## What is needed
Output the full listing below exactly as it reads, and skip anything that is a picture.
Provided material below:
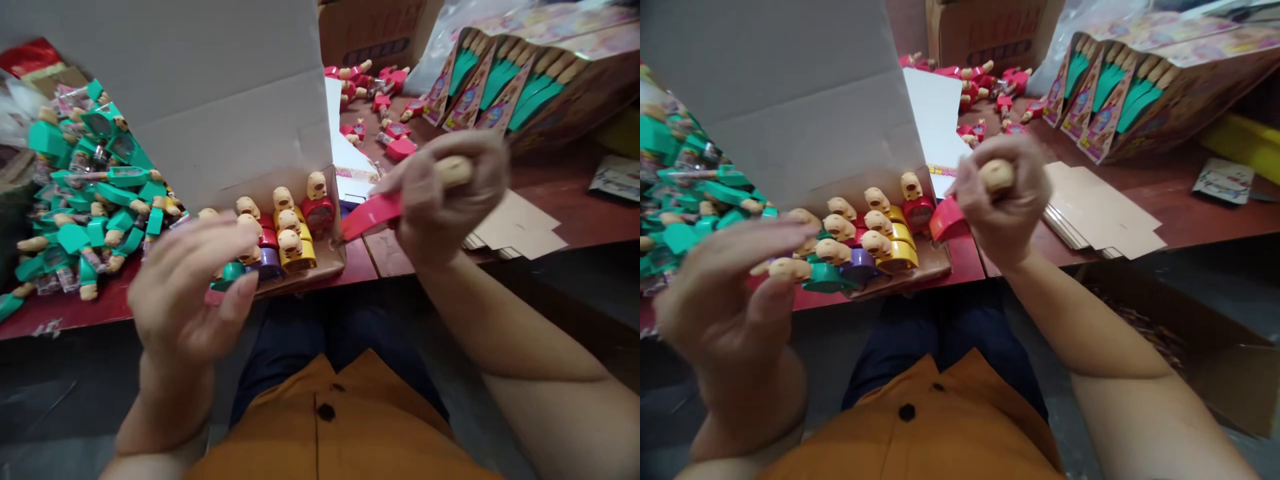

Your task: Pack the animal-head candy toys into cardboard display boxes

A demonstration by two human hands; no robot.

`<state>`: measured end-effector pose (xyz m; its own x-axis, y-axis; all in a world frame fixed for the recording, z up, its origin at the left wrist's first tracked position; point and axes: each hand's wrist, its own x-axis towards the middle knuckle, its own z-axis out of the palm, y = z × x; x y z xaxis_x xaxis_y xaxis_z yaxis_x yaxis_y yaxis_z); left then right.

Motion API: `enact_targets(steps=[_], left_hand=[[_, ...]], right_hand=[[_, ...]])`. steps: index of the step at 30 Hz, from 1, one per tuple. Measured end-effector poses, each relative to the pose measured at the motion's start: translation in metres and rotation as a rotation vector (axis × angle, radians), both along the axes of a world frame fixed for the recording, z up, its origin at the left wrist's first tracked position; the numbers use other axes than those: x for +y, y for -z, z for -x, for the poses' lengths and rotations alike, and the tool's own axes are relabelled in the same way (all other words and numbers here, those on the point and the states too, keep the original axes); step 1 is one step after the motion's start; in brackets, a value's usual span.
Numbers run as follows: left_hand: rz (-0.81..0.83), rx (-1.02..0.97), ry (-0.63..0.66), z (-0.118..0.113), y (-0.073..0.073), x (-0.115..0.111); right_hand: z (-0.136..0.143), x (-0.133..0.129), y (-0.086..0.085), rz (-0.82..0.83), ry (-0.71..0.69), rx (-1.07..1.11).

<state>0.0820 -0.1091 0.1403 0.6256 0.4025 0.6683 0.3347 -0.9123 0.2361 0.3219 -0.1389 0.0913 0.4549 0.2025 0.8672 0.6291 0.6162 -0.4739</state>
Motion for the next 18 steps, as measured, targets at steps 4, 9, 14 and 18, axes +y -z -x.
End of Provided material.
## Reply
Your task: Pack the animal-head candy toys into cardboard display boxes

A demonstration by two human hands; no robot.

`<state>`: measured end-effector pose (xyz m; its own x-axis, y-axis; all in a world frame fixed for the recording, z up, its origin at the left wrist's first tracked position; point and axes: each hand's wrist, its own x-axis towards the middle knuckle, its own z-axis out of the palm, y = z × x; x y z xaxis_x xaxis_y xaxis_z yaxis_x yaxis_y yaxis_z); left then right.

Motion API: `enact_targets(steps=[_], left_hand=[[_, ...]], right_hand=[[_, ...]])`. steps: index of the step at 30 Hz, from 1, one per tuple. Measured end-effector poses, each relative to the pose measured at the motion's start: translation in metres and rotation as a rotation vector (axis × angle, radians), both along the axes of a world frame fixed for the recording, z up, its origin at the left wrist's first tracked position; the numbers use other axes than those: x for +y, y for -z, z for -x, for the poses' lengths and rotations alike, and the tool's own axes are relabelled in the same way (all other words and numbers here, those on the point and the states too, keep the original axes); step 1 is one step after the motion's start; in brackets, a value's usual span.
Numbers run as follows: left_hand: rz (-0.81..0.83), rx (-1.02..0.97), ry (-0.63..0.66), z (-0.118..0.113), y (-0.073..0.073), x (-0.115..0.111); right_hand: z (-0.136..0.143), x (-0.133..0.129), y (-0.086..0.085), rz (-0.82..0.83), ry (-0.71..0.69), rx (-1.07..1.11).

<state>0.0820 -0.1091 0.1403 0.6256 0.4025 0.6683 0.3347 -0.9123 0.2361 0.3219 -0.1389 0.0913 0.4549 0.2025 0.8672 0.6291 0.6162 -0.4739</state>
Motion for the next 18 steps, as measured, targets at steps 4, 9, 14 and 18, axes +y -z -x.

Nothing more belongs to this exercise.